The new detection was made possible in part by a gravitational lensing effect. An unrelated foreground galaxy sits along the line of sight, and its mass curves local spacetime in a way that magnifies the distant radio signal before it reaches MeerKAT’s receivers. The team also identified a previously unknown neutral atomic hydrogen (HI) absorption line in the same dataset, adding further scientific value to the observation.
“We are seeing the radio equivalent of a laser halfway across the universe — a radio laser passing through a cosmic telescope before being detected by MeerKAT,” Manamela said.
The entire detection required just 4.7 hours of observation time, underscoring MeerKAT’s sensitivity. Data processing was carried out on the ilifu cloud computing infrastructure operated by the Inter-University Institute for Data Intensive Astronomy (IDIA), a consortium of the Universities of Cape Town, Pretoria, and the Western Cape.
What We Don’t Know
The precise magnification factor contributed by the gravitational lens has not been fully characterized, which means the intrinsic luminosity of the megamaser itself carries some uncertainty. The physical conditions inside the merging galaxy system — the gas temperature, density profiles, and the stage of the merger — remain subjects for follow-up study.

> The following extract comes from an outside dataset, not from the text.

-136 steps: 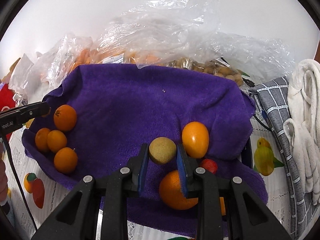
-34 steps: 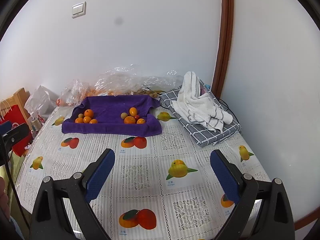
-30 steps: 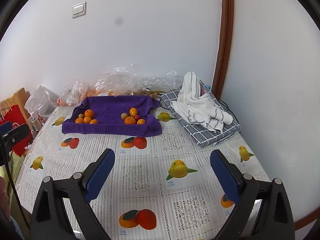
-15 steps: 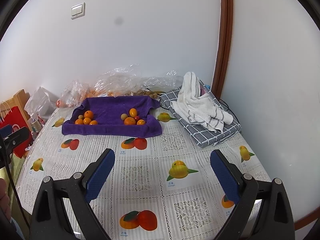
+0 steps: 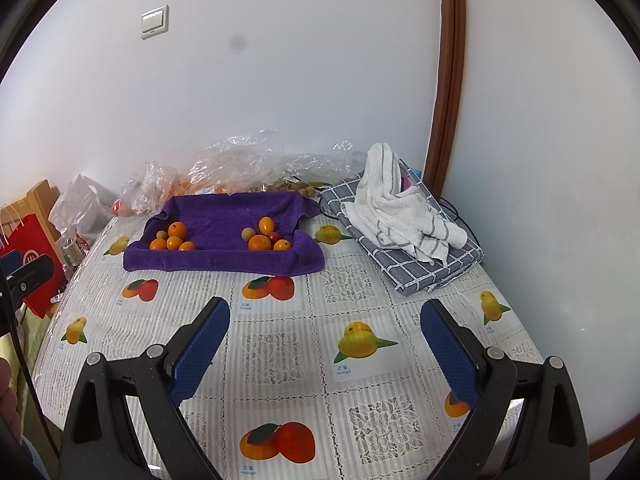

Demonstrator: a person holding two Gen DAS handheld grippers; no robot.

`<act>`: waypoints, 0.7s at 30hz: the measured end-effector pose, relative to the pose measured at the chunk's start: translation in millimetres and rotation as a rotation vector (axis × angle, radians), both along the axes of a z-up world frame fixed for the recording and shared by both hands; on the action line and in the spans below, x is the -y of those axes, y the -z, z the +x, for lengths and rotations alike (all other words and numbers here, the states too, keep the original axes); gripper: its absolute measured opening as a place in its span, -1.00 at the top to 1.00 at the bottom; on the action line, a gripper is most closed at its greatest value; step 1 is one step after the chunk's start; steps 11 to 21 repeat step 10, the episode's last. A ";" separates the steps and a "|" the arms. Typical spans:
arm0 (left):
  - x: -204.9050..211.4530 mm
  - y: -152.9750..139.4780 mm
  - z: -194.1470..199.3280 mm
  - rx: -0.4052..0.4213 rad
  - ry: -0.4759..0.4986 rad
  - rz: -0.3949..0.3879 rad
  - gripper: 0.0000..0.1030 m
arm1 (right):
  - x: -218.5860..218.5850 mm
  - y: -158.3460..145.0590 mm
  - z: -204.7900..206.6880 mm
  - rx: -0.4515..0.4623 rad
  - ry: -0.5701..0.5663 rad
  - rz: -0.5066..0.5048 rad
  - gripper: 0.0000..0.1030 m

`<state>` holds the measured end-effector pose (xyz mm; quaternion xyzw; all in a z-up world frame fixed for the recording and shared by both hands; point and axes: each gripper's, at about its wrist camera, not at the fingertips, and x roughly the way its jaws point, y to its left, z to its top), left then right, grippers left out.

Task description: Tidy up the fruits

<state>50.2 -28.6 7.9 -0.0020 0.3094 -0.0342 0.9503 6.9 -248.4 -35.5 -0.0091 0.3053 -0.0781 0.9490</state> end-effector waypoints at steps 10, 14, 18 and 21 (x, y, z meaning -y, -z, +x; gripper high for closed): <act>0.1 -0.9 -0.4 0.003 -0.004 0.006 -0.90 | -2.9 0.9 3.8 -0.002 0.008 -0.001 -0.85; 0.1 -0.9 -0.4 0.003 -0.004 0.006 -0.90 | -2.9 0.9 3.8 -0.002 0.008 -0.001 -0.85; 0.1 -0.9 -0.4 0.003 -0.004 0.006 -0.90 | -2.9 0.9 3.8 -0.002 0.008 -0.001 -0.85; 0.1 -0.9 -0.4 0.003 -0.004 0.006 -0.90 | -2.9 0.9 3.8 -0.002 0.008 -0.001 -0.85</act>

It is also unclear how common such distant megamasers are. Previous surveys were limited by sensitivity, not necessarily by the rarity of these objects. Systematic searches with MeerKAT and its planned successor instruments could reveal whether HATLAS J142935.3-002836 is an outlier or the first of many.
Why It Matters
Hydroxyl megamasers serve as tracers of vigorous galaxy mergers, events closely tied to starbursts and the feeding of supermassive black holes. Detecting them at cosmological distances opens a new window into how galaxies assembled during the universe’s first half.
The result also serves as a proof of concept for the Square Kilometre Array (SKA), the international mega-telescope under construction across South Africa and Australia. MeerKAT is a precursor to the SKA’s mid-frequency array, and the team expects future systematic surveys to turn what are currently rare, serendipitous detections into statistical probes of cosmic evolution.